Jak widać, tryb rzeczywisty ma bardzo niewiele do zaoferowania programiście systemów operacyjnych. Tryb rzeczywisty powinien nam zatem posłużyć do szybkiego przejścia do trybu chronionego i ewentualnego wykonania niezbędnych czynności poprzedzających. Aha i tak, system operacyjny DOS działał w całości w trybie rzeczywistym :)

QEMU – podstawy

Emulator, maszyna wirtualna?

QEMU to zarówno maszyna wirtualna jak i emulator, ale co to tak właściwie znaczy?

QEMU jest emulatorem, gdyż potrafi uruchamiać pojedyncze programy jak i całe systemy operacyjne napisane dla procesora innego, od tego na którym aktualnie pracuje. Jest to możliwe dzięki szybkiej translacji rozkazów procesora docelowego na rozkazy procesora na którym działa QEMU.

QEMU w trybie wirtualizacji (potrzebny Xen lub moduł KVM) działa natomiast bezpośrednio na procesorze gospodarza.

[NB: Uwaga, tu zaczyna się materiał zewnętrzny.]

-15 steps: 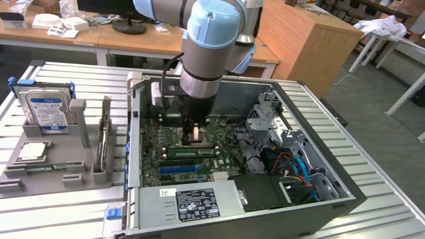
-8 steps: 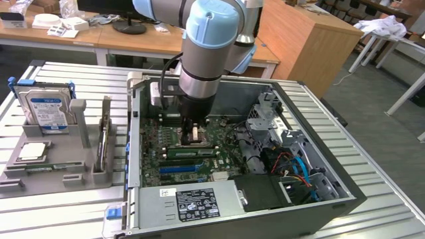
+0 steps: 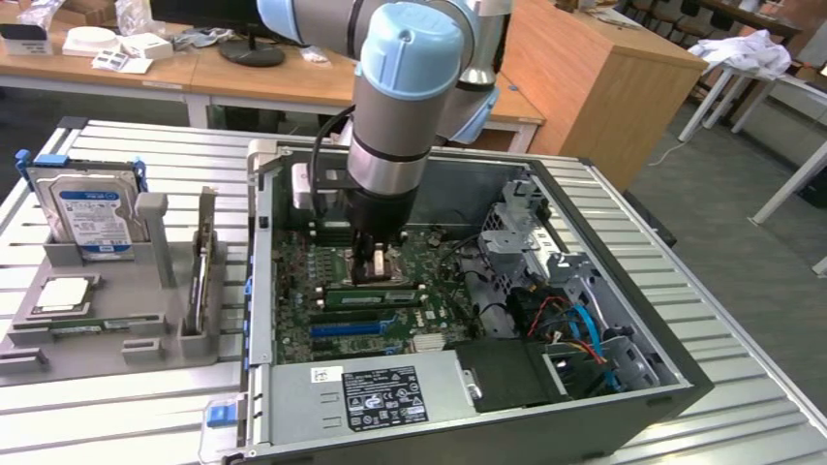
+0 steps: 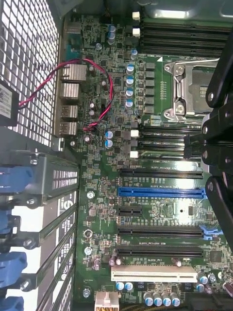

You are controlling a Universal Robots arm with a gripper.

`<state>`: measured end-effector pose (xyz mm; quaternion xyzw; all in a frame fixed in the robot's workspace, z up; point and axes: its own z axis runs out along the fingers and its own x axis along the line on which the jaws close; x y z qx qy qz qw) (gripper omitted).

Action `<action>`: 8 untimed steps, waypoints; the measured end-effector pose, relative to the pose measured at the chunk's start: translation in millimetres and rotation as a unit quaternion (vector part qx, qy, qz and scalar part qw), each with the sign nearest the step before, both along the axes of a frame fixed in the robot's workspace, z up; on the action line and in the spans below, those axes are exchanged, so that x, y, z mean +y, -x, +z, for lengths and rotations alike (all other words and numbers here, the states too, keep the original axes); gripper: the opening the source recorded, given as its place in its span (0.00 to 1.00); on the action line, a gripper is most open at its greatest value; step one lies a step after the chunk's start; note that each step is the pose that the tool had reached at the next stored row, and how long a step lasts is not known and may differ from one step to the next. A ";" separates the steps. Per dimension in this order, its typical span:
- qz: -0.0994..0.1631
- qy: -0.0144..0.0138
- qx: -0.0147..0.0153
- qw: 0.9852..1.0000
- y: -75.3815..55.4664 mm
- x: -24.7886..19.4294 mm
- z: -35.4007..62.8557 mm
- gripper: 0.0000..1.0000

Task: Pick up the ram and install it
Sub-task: 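Press down the ram until it locks into place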

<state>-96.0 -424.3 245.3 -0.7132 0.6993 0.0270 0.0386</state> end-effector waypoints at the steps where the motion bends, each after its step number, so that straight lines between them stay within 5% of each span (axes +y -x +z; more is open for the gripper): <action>1: 0.000 0.000 0.000 1.000 0.0 0.0 -0.1 0.11; 8: 0.000 0.000 0.000 1.000 0.0 0.1 -4.2 0.11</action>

Obsługiwane przez QEMU procesory to m. in.: x86, x86-64, PowerPC, MIPS, ARM, SPARC. Pełna lista tutaj.

Podstawowa obsługa – uruchamianie

QEMU to narzędzie konsolowe, podstawowy schemat uruchamiania to:

qemu [options] [image]

Wśród opcji możemy podać m. in.:

-M machine – wybór konkretnej architektury do emulacji (-M ? wyświetla listę dostępnych)

-cpu model – wybiera konkretny procesor (-cpu ? wyświetla listę dostępnych)

-fda file, -fdb file, -hda file, -hdb file, -hdc file, -hdd file, -cdrom file – włącza do naszego emulowanego systemu urządzenia: dystkietkę (przedrostki f), dyski (przedrostki h), cdrom z zwaratością taką jak zawiera file. Uwaga: nie można używać jednocześnie hdc i cdrom.

-boot x – ustala kolejność bootowania: a, b – pierszeństwo dyskietek, c – dysk twardy, d – cdrom.

-m megs – ustala ilość wirtualnego ramu na megs MiB, domyślnie jest to 128 MiB

-kernel file – bezpośrednio uruchamia podany plik zawierający jądro naszego systemu operacyjnego zgodnie ze specyfikacją Multiboot (będzie o tym, w którymś z najbliższych wpisów)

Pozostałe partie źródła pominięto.